了然一顆心早就給了蕭笙。思及他近日連著兩次動用了內力,不知又折損多少時間,正心急如焚不知該上哪裏去找林陌塵的真身。不想皇上會在此時橫插這一桿子,他被打得措手不及,心裏叫苦不疊,只想盡快脫身。

“為何?”白曄沒料到他會對皇位拒絕得如此幹脆,逼問:“想說自己是個出家人?”

了然點頭如搗蒜。

皇上眉頭微蹙,冷聲道:“我看是因為蕭公子吧!”了然這兩天都在他眼皮底下,待蕭笙如何他看得明白。

“是。”了然低頭承認。既然被長輩戳破心事,他也應得坦蕩。

“男人之間的愛情,我倒也聽說過,”皇上沈吟道。心想男人可比女人好搞多了,既不要名分也不會有子嗣,於是又諄諄善誘道:“我只讓你做駙馬承繼大統,又沒叫你和蕭公子一刀兩斷。你也總歸要娶妻生子,又慣常是個疼妹妹的,熙嵐那樣的傻丫頭,至今對你們的關系都沒有察覺,以後你繼續哄著不就好了,到時還不是皆大歡喜的結果。”

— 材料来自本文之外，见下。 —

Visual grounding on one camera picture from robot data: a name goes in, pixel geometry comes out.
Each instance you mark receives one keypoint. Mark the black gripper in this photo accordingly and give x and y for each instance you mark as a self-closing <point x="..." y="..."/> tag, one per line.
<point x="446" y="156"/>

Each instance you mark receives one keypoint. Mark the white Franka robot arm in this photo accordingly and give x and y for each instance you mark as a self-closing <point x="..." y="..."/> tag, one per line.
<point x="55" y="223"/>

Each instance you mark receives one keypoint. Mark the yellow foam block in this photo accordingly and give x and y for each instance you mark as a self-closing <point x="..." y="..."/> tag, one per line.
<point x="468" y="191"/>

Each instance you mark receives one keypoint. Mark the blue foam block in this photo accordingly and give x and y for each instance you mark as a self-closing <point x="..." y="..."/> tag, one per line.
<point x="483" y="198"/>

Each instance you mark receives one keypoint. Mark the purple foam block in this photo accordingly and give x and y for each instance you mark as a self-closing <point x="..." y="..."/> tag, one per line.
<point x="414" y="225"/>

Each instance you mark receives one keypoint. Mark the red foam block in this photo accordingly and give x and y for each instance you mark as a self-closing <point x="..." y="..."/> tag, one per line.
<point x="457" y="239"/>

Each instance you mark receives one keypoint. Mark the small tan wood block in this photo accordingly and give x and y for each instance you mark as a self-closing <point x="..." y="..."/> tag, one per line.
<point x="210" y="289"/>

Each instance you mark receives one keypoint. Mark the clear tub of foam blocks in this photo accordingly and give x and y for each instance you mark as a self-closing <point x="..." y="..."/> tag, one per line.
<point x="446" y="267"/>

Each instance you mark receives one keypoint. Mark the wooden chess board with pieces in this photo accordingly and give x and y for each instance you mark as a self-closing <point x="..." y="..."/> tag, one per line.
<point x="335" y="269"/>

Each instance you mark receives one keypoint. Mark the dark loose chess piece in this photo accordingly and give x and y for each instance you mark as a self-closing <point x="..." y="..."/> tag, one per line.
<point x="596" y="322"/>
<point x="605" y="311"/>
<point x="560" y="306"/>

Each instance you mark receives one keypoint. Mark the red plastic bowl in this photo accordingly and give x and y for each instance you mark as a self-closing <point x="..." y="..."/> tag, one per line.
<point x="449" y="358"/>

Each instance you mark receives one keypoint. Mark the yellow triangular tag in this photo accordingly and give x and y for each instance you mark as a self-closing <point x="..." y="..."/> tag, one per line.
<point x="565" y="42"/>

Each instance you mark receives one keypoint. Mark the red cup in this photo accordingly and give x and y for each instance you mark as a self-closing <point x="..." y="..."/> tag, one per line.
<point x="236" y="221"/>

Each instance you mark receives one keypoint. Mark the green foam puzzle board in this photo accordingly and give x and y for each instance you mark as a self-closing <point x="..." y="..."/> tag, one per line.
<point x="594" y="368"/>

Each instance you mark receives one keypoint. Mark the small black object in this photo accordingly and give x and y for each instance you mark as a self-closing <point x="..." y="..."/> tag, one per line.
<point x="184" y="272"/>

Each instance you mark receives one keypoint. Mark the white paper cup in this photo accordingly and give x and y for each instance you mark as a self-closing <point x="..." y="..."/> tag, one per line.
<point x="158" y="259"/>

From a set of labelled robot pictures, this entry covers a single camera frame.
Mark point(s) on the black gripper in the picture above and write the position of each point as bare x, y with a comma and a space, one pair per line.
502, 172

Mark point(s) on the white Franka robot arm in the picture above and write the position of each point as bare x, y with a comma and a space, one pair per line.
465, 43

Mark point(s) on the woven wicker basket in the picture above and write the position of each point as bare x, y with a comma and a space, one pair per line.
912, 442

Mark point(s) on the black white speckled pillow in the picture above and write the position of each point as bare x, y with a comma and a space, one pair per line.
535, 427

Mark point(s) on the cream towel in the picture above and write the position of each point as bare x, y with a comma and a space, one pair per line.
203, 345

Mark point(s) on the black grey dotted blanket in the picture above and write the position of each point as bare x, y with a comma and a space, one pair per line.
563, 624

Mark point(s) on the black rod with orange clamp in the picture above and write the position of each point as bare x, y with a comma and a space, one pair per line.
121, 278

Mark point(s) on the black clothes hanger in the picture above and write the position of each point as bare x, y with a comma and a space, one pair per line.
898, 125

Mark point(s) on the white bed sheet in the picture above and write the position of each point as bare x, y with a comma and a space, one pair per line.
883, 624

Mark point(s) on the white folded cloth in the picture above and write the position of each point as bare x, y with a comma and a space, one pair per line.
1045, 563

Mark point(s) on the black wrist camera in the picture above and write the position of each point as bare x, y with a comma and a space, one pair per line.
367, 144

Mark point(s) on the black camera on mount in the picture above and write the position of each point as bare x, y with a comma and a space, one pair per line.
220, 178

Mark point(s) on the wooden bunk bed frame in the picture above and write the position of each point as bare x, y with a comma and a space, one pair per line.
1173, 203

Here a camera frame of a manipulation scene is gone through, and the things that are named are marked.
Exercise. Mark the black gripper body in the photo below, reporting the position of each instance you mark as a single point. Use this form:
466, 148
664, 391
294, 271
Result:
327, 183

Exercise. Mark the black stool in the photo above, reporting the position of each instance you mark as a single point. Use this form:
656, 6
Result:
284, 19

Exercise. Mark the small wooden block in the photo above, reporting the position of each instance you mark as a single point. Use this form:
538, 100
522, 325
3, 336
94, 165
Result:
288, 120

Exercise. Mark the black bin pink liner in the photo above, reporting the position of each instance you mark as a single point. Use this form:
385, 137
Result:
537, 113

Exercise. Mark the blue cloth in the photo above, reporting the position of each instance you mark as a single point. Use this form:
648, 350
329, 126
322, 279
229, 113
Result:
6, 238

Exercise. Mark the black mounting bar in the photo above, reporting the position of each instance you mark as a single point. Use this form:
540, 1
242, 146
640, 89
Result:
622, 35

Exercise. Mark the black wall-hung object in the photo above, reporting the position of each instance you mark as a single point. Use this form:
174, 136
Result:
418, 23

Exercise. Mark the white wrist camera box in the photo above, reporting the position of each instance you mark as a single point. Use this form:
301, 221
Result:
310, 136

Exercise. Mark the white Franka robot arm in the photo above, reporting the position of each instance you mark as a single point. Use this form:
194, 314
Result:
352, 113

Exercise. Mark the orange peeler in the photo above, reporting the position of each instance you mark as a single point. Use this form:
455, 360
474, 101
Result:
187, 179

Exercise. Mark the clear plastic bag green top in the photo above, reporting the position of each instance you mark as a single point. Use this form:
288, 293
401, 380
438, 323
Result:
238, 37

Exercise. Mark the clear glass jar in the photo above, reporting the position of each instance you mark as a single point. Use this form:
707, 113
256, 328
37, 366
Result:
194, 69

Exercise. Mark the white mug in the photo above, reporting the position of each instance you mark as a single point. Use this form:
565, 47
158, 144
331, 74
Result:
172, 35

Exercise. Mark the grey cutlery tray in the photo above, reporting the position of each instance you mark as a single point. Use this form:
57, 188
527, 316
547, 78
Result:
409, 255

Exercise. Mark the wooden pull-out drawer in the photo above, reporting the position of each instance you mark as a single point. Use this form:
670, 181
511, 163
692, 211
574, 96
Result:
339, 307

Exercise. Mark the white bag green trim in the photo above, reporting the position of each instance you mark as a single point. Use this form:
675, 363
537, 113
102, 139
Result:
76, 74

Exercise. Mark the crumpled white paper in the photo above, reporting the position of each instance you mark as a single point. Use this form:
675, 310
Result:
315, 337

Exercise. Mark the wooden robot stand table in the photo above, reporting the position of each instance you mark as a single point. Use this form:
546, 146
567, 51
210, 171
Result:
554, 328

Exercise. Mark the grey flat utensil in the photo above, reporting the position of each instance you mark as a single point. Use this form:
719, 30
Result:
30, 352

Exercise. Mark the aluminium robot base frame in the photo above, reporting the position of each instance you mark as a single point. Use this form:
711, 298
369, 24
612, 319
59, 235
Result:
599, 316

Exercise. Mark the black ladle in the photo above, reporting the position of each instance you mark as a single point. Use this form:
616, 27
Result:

了然宛若聽到了天方夜譚,目瞪口呆的看著白曄。他暗自握拳,怒意在掌中醞釀。半晌,他才沈聲吐出一句:“我爹說過,一生一人足矣。”

他的話語雖天真,表情卻嚴肅得不容輕慢。白曄不得不收斂了嘴角不甚尊重的笑意,質問道:“你爹不是個和尚麽?”

“是。”了然並不反駁,沈靜點頭。

和尚的眼底盛著大海星辰,讓在權欲裏沈浮了大半生的白曄自慚形穢。毫無道理的丟了堡壘,自嘲道:“尺素,倒是給自己尋了個好歸宿。”

了然趁著他失神,連忙道:“舅舅,我尿急,先走了!”

他落荒而逃,從此將皇上視為洪水猛獸。